3. Pathogenesis of sleep-related breathing disorders

With sleep onset, the influence of non-feedback respiratory drives is markedly reduced. The so-called wakefulness drives and stimulation by sensory afferents cease. The chemical feedback drives of respiration are reduced dependent upon the sleep state, the arousal thresholds increase. The muscle tone decreases. Thus the airway resistance, especially of the upper airways, increases. In addition, the respiratory muscles are affected by the reduction of muscle tone, which is most pronounced during REM sleep. During REM sleep, however, endogenous drives increase ventilation independent of the blood gas situation. In contrast, during NREM sleep the maintenance of the respiratory rhythm is dependent upon the functioning of the metabolic feedback drives of respiration, e.g. the hypoxic and the hypercapnic ventilatory drives. In spite of these challenges, the ventilation in healthy subjects only slightly changes during sleep, which is in favour of an adequate compensation of the respiratory control system.
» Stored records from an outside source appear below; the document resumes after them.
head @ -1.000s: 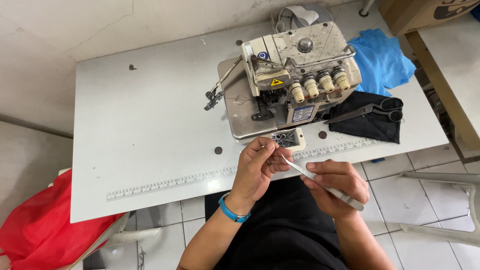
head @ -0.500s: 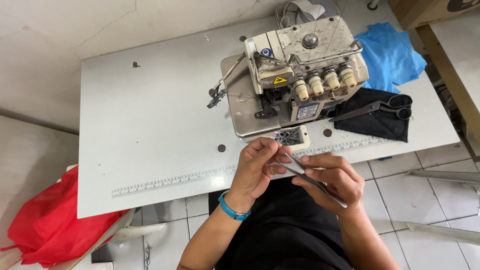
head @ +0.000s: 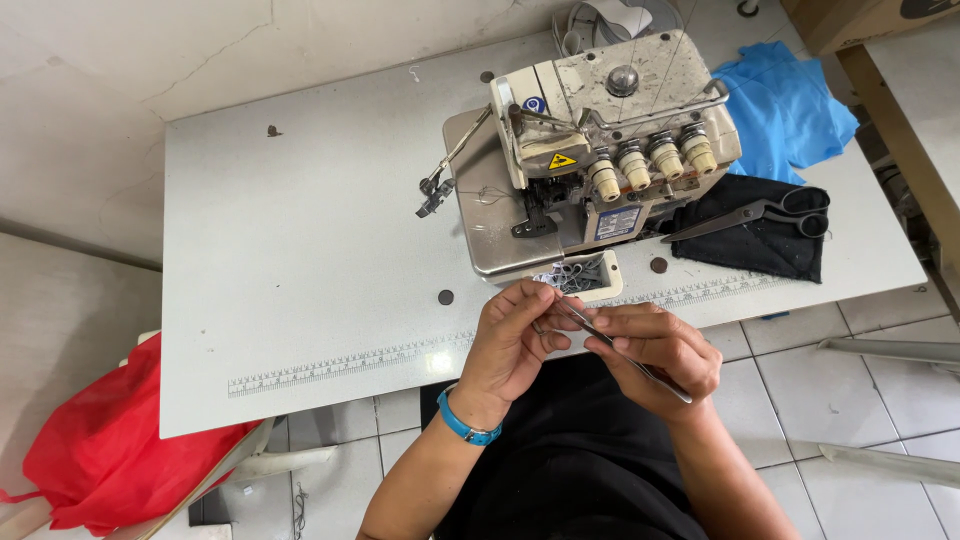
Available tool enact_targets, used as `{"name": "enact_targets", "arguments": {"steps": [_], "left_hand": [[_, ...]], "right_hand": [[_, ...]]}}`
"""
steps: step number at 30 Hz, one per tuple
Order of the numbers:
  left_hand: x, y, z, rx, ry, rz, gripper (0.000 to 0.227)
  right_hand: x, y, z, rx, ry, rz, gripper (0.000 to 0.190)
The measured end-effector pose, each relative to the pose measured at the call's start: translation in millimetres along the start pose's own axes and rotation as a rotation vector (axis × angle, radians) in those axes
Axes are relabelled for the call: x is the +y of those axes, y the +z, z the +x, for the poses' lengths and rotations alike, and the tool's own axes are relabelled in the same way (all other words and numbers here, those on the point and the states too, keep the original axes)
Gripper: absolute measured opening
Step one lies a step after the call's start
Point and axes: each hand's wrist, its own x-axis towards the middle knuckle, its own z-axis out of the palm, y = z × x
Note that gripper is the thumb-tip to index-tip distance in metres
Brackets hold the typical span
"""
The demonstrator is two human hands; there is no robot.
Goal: Threading an overlock sewing machine using a small tool, followed by walking across the factory floor to gather fabric into a bag.
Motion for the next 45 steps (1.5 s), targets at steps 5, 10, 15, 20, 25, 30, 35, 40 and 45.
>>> {"name": "enact_targets", "arguments": {"steps": [5,10,15,20,25,30,35,40,45], "left_hand": [[-4,-8,0,0.012,-0.01,-0.014,0.014],[-1,-6,-2,0.019,-0.013,-0.01,0.014],[12,-1,-7,0.047,0.006,0.044,0.031],[18,-2,-6,0.07,0.057,0.138,0.03],[29,5,-3,0.06,0.143,0.299,0.031],[61,-14,38,0.166,0.705,1.272,0.024],[74,-13,87,0.137,0.423,1.134,0.023],[64,-23,142,0.196,0.016,0.95,0.026],[59,-35,172,0.213,-0.008,1.051,0.018]], "right_hand": [[-3,3,3,-0.001,0.01,-0.019,0.021],[-3,6,1,0.011,0.007,-0.012,0.021],[3,5,-8,0.058,0.005,-0.047,0.022],[5,7,-8,0.065,0.002,-0.048,0.021],[9,10,-10,0.081,0.031,-0.058,0.023],[37,18,-21,0.155,0.062,-0.053,0.025],[69,41,-24,0.222,0.102,-0.093,0.027],[106,68,-29,0.285,0.122,-0.176,0.024],[114,78,-29,0.353,0.103,-0.252,0.027]]}}
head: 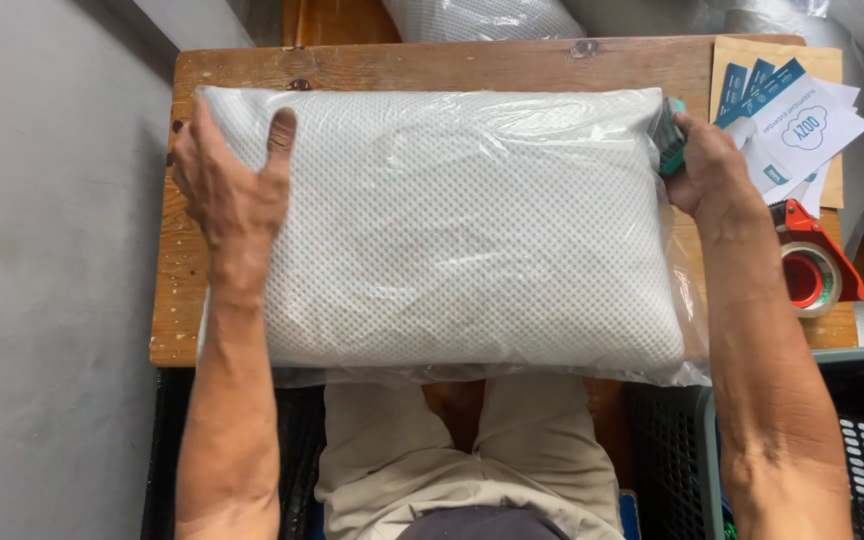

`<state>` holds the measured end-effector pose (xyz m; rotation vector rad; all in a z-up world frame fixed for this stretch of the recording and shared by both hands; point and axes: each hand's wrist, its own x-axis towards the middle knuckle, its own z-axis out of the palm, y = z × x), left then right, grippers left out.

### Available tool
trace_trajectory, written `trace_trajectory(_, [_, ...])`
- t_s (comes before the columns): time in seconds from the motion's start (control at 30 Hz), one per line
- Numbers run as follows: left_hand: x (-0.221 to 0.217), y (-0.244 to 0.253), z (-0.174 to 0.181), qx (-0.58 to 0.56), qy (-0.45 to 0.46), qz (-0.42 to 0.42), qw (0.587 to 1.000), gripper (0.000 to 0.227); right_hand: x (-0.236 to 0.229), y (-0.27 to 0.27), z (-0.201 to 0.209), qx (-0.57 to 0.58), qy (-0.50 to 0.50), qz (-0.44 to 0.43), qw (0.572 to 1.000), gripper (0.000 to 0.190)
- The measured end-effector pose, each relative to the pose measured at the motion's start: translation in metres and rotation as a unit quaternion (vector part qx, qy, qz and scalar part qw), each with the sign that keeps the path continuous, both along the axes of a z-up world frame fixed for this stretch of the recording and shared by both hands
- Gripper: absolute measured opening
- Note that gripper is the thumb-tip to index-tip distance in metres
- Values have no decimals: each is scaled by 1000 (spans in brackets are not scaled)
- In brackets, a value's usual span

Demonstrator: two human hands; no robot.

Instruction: The person scrubs a white pillow wrapped in a clear plastic bag using a green sponge. The person repeatedly rubs the sponge over the surface of the pillow and then presses down on it with both hands.

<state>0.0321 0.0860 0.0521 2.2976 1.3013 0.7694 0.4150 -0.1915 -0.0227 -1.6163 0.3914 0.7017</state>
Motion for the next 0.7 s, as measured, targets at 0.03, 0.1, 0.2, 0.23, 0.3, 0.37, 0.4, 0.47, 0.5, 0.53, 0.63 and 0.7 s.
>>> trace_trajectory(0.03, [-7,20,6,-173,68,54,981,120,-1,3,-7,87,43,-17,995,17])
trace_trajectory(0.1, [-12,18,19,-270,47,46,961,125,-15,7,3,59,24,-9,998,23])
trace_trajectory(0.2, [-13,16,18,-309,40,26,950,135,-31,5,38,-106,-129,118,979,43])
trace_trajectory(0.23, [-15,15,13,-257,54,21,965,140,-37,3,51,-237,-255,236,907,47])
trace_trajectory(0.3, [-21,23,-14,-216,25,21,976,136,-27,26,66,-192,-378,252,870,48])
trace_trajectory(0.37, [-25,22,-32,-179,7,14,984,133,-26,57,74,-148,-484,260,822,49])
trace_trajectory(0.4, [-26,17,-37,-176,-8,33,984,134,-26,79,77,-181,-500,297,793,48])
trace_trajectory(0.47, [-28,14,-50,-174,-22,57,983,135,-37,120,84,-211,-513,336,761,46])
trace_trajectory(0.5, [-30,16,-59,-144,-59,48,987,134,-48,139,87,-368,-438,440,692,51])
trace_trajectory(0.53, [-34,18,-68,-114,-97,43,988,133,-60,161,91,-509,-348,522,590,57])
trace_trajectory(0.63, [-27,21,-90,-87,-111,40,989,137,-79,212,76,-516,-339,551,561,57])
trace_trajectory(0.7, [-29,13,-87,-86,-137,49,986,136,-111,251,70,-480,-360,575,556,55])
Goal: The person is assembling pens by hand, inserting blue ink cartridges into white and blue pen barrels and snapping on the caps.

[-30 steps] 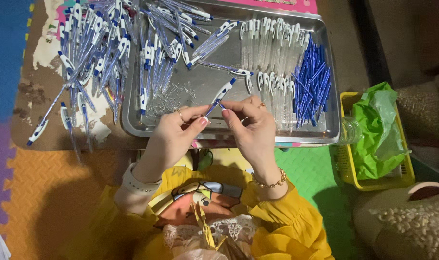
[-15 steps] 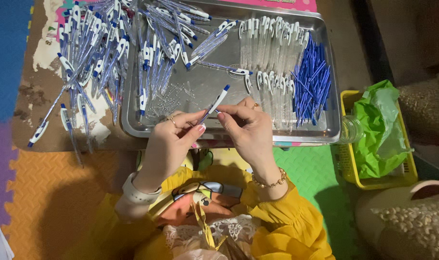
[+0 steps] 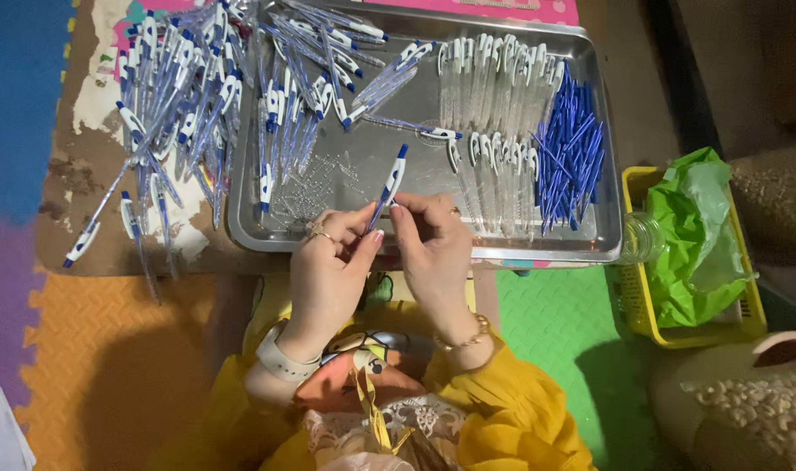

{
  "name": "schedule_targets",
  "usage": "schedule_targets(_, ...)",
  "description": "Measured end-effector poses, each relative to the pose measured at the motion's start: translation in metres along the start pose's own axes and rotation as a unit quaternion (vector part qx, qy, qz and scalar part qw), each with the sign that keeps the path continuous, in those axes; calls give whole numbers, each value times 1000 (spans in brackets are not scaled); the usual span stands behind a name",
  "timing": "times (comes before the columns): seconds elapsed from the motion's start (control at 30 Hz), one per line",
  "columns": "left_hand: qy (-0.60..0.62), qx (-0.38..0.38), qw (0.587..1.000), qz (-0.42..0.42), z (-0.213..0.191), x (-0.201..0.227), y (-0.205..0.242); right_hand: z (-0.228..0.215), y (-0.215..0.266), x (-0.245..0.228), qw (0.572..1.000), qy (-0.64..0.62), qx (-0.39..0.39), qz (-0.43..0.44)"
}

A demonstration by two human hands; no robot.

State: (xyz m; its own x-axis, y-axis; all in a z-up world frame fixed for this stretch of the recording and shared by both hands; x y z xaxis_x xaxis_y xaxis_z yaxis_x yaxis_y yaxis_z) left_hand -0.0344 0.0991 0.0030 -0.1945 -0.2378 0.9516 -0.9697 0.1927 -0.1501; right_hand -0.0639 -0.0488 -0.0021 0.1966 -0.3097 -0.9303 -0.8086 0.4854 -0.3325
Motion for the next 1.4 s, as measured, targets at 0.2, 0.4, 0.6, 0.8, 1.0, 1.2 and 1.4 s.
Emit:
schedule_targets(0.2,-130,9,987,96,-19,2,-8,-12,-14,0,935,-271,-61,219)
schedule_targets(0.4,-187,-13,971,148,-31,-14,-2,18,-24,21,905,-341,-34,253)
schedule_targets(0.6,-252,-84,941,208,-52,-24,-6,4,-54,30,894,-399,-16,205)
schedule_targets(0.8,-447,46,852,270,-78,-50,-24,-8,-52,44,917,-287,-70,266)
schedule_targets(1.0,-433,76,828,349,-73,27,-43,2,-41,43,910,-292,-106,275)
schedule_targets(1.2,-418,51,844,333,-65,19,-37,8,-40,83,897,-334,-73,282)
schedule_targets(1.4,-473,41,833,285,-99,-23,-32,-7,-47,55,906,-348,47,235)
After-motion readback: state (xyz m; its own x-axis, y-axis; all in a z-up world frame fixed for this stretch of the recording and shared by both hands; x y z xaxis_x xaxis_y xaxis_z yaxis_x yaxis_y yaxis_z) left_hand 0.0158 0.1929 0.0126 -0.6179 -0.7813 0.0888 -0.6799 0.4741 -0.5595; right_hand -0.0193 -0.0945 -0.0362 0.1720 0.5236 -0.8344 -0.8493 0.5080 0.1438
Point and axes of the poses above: each hand's wrist, its own y-axis away from the middle knuckle, its own z-axis out of the palm, x = y × z, the point moved 2 cm from there along -y, towards the middle knuckle, and after that the axes turned 1 degree about x, right-handed, at the moved point
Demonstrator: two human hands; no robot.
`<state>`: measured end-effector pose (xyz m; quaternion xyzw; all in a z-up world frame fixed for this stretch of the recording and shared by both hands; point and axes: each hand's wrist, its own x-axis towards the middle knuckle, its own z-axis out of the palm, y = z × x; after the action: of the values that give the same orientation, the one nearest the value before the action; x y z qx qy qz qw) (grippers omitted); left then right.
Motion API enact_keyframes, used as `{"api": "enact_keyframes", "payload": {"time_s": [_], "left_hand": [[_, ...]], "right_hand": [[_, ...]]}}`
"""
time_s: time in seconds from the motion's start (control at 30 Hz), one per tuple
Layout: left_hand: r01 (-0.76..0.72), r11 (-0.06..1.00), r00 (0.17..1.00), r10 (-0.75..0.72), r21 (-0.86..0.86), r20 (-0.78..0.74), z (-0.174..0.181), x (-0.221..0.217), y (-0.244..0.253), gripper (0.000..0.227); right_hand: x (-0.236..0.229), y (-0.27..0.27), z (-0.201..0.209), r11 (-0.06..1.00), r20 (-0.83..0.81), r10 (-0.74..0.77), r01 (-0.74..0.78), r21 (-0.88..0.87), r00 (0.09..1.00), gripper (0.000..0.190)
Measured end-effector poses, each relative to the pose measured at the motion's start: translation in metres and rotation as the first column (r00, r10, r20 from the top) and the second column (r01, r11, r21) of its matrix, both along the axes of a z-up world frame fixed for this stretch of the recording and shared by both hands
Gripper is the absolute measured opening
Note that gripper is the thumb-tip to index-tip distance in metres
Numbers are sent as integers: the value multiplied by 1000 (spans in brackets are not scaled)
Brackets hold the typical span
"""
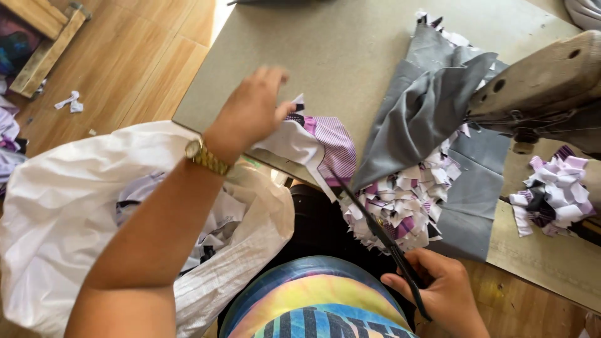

Spirometric measurements of the ventilation during sleep onset in healthy subjects demonstrated a 12% reduction in minute ventilation from wakefulness to light sleep and a 16% reduction from wakefulness to deep sleep (Szczyrba and Schäfer, unpublished). This reduction was due to a slight decrease in respiratory rate and a decrease in tidal volume. The PCO2 slightly rose by 2.7 and 4.1 Torr, respectively.

In case of an exogenous or an endogenous disturbance of the control system of breathing, breathing disorders will usually appear during sleep at first. During wakefulness, compensatory mechanisms are more effective. In the following chapters, the pathophysiology of three sleep-related breathing disorders will be represented: Hypoventilation, central sleep apnea and periodic breathing, and sleep-related obstructions of the upper airways.

3.1. Hypoventilation

Hypoventilation is characterized by an increased arterial PCO2. The ratio of CO2 production and CO2 elimination is shifted due to a disturbed respiratory pump. This disturbance may be caused by peripheral mechanisms, as the “classical” obstructive and resistive lung diseases, anatomical factors due to inborn errors involving the skull and neuromuscular or muscular disorders. In cases are summarized as “secondary” hypoventilation. The symptoms improve, if the underlying disease is efficiently treated. Very often, the first symptoms of respiratory insufficiency occur during sleep, while the blood gas values during wakefulness remain in the normal range.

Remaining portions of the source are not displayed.